Personal information
- Full name: Edward Vincent Toms
- Born: 28 July 1872 Richmond, Victoria
- Died: 10 August 1953 (aged 81) Albert Park, Victoria

Playing career^{1}
- Years: Club / Games (Goals)
- 1897: South Melbourne / 7 (0)
- ^{1} Playing statistics correct to the end of 1897.

= Eddie Toms =

Australian rules footballer (1872–1953)

Edward Vincent Toms (28 July 1872 – 10 August 1953) was an Australian rules footballer who played with both Melbourne and South Melbourne in the Victorian Football Association (VFA) and with South Melbourne in the Victorian Football League (VFL).

==Family==
The son of William John Toms (1837-1913), and Bridget Catherine Toms (1836-1917), née McGrath, Edward Vincent Toms was born at Richmond, Victoria on 28 July 1872.

He married Beatrice Mabel Kelly (1872-1958), at Richmond, Victoria on 29 April 1907. They had four children: Eileen (B.1908), Kevin (b.1910), Beatrice (b.1913), and Sheila (b.1916).

==Education==
Educated at the Yarra Park State School, he went (on a scholarship) to Scotch College, Melbourne for four years (1887 to 1890).
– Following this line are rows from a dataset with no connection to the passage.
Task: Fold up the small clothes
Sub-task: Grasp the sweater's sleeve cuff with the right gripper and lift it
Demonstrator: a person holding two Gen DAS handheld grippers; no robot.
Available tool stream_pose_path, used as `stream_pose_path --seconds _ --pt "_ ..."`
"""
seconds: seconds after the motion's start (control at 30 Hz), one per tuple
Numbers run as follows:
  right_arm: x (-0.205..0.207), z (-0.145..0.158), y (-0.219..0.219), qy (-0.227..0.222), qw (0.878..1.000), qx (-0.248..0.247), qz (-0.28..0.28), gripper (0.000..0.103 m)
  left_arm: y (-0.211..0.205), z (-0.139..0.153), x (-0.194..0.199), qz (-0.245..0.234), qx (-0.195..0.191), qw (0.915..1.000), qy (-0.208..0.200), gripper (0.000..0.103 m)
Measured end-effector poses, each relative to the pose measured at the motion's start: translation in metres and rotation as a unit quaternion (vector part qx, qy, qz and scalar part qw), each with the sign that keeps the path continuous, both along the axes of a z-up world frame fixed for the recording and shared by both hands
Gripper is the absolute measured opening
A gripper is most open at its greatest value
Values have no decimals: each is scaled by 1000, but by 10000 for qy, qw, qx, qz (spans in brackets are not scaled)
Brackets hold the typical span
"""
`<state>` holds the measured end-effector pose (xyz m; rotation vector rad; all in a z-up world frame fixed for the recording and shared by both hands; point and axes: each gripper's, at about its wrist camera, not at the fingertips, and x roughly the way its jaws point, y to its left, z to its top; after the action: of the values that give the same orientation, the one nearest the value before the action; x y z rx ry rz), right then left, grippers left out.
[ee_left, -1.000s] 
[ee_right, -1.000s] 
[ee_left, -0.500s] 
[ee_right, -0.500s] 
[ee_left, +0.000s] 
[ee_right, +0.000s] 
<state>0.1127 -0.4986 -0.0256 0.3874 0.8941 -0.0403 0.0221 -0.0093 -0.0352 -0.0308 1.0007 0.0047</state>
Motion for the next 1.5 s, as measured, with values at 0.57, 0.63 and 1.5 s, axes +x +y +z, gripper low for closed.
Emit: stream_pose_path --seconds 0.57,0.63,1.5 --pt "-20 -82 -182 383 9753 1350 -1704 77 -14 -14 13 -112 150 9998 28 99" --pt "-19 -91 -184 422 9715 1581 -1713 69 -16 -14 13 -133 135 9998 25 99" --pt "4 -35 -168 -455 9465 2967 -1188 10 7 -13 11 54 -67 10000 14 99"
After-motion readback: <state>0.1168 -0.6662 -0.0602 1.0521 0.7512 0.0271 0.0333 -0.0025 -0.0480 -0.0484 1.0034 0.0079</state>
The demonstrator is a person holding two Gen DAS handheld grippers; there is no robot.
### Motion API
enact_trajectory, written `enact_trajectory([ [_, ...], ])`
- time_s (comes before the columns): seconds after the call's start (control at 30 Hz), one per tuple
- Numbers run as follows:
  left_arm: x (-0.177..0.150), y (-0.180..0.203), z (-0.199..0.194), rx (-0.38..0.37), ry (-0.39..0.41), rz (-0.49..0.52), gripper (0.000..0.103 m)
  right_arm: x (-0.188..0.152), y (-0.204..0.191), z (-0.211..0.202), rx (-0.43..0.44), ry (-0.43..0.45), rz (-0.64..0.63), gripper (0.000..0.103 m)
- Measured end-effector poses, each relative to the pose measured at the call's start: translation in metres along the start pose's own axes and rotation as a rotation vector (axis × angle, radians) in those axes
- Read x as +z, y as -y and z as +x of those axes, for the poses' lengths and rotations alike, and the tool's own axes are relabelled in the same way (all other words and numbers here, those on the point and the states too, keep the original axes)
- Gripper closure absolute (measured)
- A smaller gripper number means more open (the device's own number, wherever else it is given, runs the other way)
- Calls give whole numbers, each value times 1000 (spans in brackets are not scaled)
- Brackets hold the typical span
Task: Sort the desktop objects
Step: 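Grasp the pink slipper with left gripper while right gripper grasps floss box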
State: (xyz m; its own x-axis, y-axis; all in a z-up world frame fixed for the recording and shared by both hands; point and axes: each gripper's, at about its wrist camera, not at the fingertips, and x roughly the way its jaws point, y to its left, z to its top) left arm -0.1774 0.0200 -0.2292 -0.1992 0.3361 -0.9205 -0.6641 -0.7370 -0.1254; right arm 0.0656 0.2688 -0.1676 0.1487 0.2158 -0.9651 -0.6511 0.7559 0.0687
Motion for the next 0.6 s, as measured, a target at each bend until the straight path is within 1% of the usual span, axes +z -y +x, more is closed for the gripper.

He played for the College's First XVIII in 1889 and 1890, and was dux of the College in 1890.

==Football==
===Melbourne (VFA)===
He played for Melbourne in the VFA in 1890, 1891, 1892, 1893, and 1895; he was unable to play in 1894, due to an injury.

===South Melbourne (VFA)===
He was cleared from Melbourne to South Melbourne on 29 April 1896. He played on the half-back flank in South Melbourne's 1896 premiership match loss to Collingwood.

===South Melbourne (VFL)===
He played in seven matches for South Melbourne in the club's first-ever VFL season (1897), with his last game against Melbourne, at the MCG, on 26 June 1897.

==Educator==
He was the Principal of the Albert Park Grammar School and of Toms' Business College, both of which he conducted for half a century, having taken over the operation of the Grammar School from Samuel Newbury, its previous owner, in 1896.

==Death==
He died at Albert Park, Victoria on 10 August 1953.